» **BRIEF**:
When a line in the material beneath includes the word "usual", add it to the count, and report the count alone.

[Start of section]

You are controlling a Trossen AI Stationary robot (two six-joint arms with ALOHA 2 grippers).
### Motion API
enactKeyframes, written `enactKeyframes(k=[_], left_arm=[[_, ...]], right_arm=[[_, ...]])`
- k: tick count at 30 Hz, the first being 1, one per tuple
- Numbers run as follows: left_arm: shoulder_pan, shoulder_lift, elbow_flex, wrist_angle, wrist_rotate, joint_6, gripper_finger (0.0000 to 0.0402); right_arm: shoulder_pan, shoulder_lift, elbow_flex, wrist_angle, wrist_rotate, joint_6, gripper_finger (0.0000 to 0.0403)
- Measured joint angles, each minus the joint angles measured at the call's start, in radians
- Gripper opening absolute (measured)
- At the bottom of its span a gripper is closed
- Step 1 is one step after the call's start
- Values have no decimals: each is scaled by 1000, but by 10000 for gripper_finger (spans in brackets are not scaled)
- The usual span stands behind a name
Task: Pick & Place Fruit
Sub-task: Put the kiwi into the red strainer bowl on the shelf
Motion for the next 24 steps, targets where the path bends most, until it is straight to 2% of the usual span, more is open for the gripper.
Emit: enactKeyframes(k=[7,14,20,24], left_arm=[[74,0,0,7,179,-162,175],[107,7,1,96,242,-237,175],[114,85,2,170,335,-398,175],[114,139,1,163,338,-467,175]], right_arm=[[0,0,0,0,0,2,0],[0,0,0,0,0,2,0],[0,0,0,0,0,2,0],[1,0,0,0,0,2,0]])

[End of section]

» **FINAL ANSWER**:
2